→ EXERCISE AIM
The answer must consist of the entire listing, repeated exactly.

→ PROVIDED DATA
────

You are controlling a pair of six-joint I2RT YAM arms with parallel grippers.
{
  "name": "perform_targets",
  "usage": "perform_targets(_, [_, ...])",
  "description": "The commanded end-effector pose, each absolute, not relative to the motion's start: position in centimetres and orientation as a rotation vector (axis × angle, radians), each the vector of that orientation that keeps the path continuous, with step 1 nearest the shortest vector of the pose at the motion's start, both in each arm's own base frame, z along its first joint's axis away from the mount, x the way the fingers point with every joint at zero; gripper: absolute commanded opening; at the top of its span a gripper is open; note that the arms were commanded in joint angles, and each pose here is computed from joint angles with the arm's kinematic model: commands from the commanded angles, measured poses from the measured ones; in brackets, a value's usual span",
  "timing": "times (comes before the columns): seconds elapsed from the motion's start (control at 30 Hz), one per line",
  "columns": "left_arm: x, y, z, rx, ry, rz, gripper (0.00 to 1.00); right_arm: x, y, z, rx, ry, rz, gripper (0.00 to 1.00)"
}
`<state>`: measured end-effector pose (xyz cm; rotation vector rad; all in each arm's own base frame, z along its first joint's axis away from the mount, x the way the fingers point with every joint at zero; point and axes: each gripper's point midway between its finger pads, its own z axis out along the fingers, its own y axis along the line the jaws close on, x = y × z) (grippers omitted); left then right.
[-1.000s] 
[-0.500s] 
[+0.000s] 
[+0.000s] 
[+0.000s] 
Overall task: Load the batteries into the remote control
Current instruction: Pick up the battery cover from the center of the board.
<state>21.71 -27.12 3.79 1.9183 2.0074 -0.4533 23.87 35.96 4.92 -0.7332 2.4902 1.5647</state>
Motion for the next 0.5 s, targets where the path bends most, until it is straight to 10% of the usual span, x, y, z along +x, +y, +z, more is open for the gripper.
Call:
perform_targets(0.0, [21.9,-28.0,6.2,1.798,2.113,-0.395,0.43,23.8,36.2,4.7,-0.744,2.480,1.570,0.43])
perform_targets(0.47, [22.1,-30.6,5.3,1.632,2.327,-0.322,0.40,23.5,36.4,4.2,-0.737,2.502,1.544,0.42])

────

→ EXERCISE RESULT
You are controlling a pair of six-joint I2RT YAM arms with parallel grippers.
{
  "name": "perform_targets",
  "usage": "perform_targets(_, [_, ...])",
  "description": "The commanded end-effector pose, each absolute, not relative to the motion's start: position in centimetres and orientation as a rotation vector (axis × angle, radians), each the vector of that orientation that keeps the path continuous, with step 1 nearest the shortest vector of the pose at the motion's start, both in each arm's own base frame, z along its first joint's axis away from the mount, x the way the fingers point with every joint at zero; gripper: absolute commanded opening; at the top of its span a gripper is open; note that the arms were commanded in joint angles, and each pose here is computed from joint angles with the arm's kinematic model: commands from the commanded angles, measured poses from the measured ones; in brackets, a value's usual span",
  "timing": "times (comes before the columns): seconds elapsed from the motion's start (control at 30 Hz), one per line",
  "columns": "left_arm: x, y, z, rx, ry, rz, gripper (0.00 to 1.00); right_arm: x, y, z, rx, ry, rz, gripper (0.00 to 1.00)"
}
`<state>`: measured end-effector pose (xyz cm; rotation vector rad; all in each arm's own base frame, z along its first joint's axis away from the mount, x the way the fingers point with every joint at zero; point and axes: each gripper's point midway between its finger pads, its own z axis out along the fingers, its own y axis along the line the jaws close on, x = y × z) (grippers omitted); left then right.
[-1.000s] 
[-0.500s] 
[+0.000s] 
[+0.000s] 
[+0.000s] 
Overall task: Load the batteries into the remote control
Current instruction: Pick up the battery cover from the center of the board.
<state>21.71 -27.12 3.79 1.9183 2.0074 -0.4533 23.87 35.96 4.92 -0.7332 2.4902 1.5647</state>
Motion for the next 0.5 s, targets where the path bends most, until it is straight to 10% of the usual span, x, y, z along +x, +y, +z, more is open for the gripper.
Call:
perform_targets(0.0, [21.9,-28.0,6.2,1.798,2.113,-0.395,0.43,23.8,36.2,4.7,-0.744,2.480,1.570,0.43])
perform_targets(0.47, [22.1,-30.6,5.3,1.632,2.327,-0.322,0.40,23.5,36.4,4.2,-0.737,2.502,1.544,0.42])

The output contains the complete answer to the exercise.